Media release – The Local Party, 10 May, 2022

15 YEAR OLDS SHOULD HAVE THE RIGHT TO VOTE

Scott Rankin has spent 30 years advocating for the rights of young people and working alongside them through the work of award-winning national arts and social change organisation Big hART, and believes that 15 year olds should have the right to vote.

The 2018 Tasmanian Australian of the Year is running as an independent candidate for the marginal seat of Braddon in north-west Tasmania under the umbrella of The Local Party, and says that political parties want to prevent young people from voting because they realise they are more progressive.

“If we are gaoling young people, robbing them of JobSeeker, making them feel unsafe, ruining the chances of home ownership, denigrating them when they show environmental leadership, and actively destroying their future for short term political gain, then they should be allowed to vote”, says Scott Rankin. “They should be allowed to vote us out. They should be allowed to vote at aged 15.”

“The major parties are ignoring young people in this election. All policy should be filtered through the lens of young people. They are our future and we are stewarding the community they will inherit”, says Scott Rankin.

Scott Rankin asserts that Australia has abandoned young people to poverty, eco anxiety, education injustice, digital injustice, family violence injustice and mental health injustice. 50% of the children in Australia’s prisons are Aboriginal young people, from just 3% of the population. Little money is spent on primary prevention, long term approaches, youth specific acute care or mental health first aid. In the electorate of Braddon where Scott Rankin lives and works, young people can wait six months to see an overworked counsellor with a full case load.

Scott Rankin believes that Australia should give young people the right to vote at aged 15, and then make it compulsory at 18. If elected he would fight for the rights of young people and ensure they would have a seat at the table, working alongside him to deliver primary prevention initiatives, implementing climate change initiatives and creating democracy programs in schools and communities, and polling stations at skate parks.

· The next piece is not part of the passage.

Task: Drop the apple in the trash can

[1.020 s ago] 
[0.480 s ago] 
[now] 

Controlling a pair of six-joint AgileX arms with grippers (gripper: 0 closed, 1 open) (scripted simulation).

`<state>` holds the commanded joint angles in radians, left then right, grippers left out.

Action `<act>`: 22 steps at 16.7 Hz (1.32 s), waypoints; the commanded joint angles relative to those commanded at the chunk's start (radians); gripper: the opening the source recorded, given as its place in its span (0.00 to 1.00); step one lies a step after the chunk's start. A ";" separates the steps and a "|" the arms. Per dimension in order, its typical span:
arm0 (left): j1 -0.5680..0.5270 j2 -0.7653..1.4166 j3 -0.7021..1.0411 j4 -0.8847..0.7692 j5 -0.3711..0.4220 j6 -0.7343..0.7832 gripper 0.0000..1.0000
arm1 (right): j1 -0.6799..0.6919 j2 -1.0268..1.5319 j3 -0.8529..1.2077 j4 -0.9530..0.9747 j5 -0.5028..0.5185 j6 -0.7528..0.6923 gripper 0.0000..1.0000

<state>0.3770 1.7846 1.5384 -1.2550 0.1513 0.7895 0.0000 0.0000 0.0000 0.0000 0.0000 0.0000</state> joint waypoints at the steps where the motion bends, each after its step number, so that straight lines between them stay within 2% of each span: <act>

Scott Rankin has been working with young people all his life. After completing school in Sydney he became a youth worker on George St working with homeless young people. In the 1980s he came to Burnie and began working with disaffected young people coming from families who had known generational poverty and unemployment. In 1992 he co-founded Big hART whose first project ‘Girl’ told the invisible stories of young offenders, with the organisation going on to work in over 52 remote and disadvantaged communities across Australia, winning 45 awards including Human Rights awards, Institute of Criminology awards, a World Health Award and the Telstra Tasmanian Charity and Business of the Year in 2017. Scott has driven acclaimed projects in prisons, family violence hotspots and isolated Indigenous communities, leading projects which expose issues around suicide, family violence, autocide, juvenile justice, slavery at sea, the Maralinga nuclear tests, Indigenous intellectual property, climate change, social housing and homelessness across Australia.